[Dataset excerpts]:
-----
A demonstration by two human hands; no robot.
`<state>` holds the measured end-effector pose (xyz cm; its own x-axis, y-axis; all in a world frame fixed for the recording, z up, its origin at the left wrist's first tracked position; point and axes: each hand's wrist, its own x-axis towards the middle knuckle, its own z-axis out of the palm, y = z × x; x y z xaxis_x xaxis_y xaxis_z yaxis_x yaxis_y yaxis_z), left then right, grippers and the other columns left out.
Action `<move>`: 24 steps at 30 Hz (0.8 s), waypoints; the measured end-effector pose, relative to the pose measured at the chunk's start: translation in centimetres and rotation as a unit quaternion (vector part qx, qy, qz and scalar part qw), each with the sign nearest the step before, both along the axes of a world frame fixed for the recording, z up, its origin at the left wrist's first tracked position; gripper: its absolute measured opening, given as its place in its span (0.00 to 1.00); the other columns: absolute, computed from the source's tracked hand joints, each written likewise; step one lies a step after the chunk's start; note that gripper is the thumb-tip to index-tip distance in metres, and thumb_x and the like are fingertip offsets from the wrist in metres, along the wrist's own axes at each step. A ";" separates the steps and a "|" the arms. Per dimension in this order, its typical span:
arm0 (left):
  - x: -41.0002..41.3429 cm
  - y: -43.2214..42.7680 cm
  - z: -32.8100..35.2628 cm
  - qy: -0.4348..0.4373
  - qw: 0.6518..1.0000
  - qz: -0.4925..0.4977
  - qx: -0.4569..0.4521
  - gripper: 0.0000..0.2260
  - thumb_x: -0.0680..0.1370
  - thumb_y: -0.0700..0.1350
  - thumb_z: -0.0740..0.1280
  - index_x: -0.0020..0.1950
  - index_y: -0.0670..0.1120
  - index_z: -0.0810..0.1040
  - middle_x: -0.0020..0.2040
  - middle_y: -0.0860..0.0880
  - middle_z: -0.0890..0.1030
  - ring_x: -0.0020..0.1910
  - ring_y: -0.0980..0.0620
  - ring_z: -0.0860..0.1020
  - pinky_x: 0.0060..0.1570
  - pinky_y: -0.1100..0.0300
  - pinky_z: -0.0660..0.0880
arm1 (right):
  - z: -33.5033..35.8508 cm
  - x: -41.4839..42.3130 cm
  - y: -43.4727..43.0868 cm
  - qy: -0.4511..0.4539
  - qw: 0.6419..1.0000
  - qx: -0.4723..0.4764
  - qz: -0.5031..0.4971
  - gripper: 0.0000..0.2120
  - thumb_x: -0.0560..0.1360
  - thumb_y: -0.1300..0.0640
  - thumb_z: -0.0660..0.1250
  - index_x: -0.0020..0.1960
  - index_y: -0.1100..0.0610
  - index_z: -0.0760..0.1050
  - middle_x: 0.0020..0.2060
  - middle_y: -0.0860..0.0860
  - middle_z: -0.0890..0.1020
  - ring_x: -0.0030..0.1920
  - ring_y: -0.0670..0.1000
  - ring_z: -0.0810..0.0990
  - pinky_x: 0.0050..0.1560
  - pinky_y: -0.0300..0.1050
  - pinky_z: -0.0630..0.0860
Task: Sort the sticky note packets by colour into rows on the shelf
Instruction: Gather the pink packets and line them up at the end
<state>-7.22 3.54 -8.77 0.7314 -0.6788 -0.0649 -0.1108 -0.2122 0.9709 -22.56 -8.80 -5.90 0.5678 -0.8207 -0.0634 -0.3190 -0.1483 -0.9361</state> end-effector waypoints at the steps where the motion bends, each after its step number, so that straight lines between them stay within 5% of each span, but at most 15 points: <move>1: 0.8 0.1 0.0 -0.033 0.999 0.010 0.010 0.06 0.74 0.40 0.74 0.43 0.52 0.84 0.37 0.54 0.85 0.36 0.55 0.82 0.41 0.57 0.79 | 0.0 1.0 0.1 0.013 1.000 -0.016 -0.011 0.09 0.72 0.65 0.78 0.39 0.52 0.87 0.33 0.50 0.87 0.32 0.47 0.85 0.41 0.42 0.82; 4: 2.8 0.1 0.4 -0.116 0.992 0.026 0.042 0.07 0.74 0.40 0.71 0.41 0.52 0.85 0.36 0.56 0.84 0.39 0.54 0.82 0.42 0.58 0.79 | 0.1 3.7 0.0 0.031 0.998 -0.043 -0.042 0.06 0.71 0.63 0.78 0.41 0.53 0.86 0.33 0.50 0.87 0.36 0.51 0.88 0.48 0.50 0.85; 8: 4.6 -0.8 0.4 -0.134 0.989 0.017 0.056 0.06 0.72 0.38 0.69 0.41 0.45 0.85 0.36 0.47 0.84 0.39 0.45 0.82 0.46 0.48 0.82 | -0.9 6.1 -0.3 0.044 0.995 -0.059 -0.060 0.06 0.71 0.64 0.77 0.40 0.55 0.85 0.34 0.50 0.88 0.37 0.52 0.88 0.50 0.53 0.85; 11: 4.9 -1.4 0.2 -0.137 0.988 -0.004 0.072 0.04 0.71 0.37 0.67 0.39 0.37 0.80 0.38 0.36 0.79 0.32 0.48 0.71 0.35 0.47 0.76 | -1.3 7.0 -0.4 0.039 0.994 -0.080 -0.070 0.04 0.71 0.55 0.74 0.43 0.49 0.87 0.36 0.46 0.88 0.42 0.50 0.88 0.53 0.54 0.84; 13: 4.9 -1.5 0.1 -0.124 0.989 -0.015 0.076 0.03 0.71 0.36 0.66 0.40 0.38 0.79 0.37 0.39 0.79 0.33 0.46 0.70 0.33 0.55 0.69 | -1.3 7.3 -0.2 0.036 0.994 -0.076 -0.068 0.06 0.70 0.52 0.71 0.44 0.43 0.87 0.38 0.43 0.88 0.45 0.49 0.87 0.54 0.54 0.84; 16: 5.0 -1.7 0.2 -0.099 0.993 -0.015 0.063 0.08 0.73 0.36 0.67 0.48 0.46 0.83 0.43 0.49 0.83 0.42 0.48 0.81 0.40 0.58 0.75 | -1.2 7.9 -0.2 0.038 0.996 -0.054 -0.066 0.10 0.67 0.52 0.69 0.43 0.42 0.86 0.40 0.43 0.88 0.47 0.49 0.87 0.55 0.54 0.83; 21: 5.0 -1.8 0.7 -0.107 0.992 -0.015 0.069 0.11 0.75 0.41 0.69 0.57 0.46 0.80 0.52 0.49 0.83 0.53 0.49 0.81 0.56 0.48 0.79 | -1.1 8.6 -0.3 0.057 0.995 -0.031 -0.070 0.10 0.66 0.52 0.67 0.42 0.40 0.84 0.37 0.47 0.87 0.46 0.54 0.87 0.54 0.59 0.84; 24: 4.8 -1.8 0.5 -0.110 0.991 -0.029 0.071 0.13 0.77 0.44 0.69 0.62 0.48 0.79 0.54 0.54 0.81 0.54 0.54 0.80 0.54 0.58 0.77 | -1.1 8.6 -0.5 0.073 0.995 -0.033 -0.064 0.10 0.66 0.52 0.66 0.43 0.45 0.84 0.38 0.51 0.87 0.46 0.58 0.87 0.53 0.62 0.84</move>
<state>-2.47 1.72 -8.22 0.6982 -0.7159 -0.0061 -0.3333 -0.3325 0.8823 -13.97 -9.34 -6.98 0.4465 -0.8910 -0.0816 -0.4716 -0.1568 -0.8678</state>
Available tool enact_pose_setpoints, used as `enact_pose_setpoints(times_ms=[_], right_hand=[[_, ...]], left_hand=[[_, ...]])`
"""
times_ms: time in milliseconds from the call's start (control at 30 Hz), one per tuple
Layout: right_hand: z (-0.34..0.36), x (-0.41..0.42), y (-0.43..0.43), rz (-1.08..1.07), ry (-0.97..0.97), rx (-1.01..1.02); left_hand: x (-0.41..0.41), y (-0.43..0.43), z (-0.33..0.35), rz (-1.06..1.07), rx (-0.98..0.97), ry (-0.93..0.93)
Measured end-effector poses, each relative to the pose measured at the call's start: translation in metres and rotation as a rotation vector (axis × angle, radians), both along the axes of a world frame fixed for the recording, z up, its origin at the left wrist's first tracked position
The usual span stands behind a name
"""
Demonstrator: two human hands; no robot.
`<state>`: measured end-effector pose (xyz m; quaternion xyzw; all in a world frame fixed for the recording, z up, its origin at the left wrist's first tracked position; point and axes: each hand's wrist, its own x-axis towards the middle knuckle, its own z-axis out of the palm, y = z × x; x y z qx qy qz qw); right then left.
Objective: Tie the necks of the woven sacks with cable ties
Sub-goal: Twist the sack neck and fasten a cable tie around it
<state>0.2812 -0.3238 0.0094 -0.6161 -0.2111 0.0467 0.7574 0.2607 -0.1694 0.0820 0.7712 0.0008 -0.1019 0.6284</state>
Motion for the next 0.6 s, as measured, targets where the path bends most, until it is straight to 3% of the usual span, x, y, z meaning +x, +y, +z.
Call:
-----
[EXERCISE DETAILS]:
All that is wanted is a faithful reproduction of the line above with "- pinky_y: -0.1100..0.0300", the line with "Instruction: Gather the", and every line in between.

[REPLY TO THE EXERCISE]:
  - pinky_y: -0.1100..0.0300
  - pinky_z: -0.0660..0.0880
arm1 (right):
  - z: -33.5033..35.8508 cm
  - x: -41.4839..42.3130 cm
  - y: -43.4727..43.0868 cm
  - qy: -0.4511..0.4539
  - qw: 0.6419..1.0000
  - qx: -0.4723..0.4764
  - qz: -0.5031..0.4971
  - gripper: 0.0000..0.2120
  - thumb_x: -0.0560..0.1360
  - thumb_y: -0.1300..0.0640
  - thumb_z: -0.0660..0.1250
  - index_x: -0.0020..0.1960
  - index_y: -0.1100..0.0610
  - index_z: -0.0760..0.1050
  - middle_x: 0.0020..0.2060
  - middle_y: -0.0860..0.0860
  - middle_z: -0.0890..0.1020
  - ring_x: -0.0030..0.1920
  - ring_y: -0.0670..0.1000
  - ring_z: -0.0810..0.0990
  - pinky_x: 0.0050..0.1560
  - pinky_y: -0.0300..0.1050
  - pinky_z: -0.0630..0.0860
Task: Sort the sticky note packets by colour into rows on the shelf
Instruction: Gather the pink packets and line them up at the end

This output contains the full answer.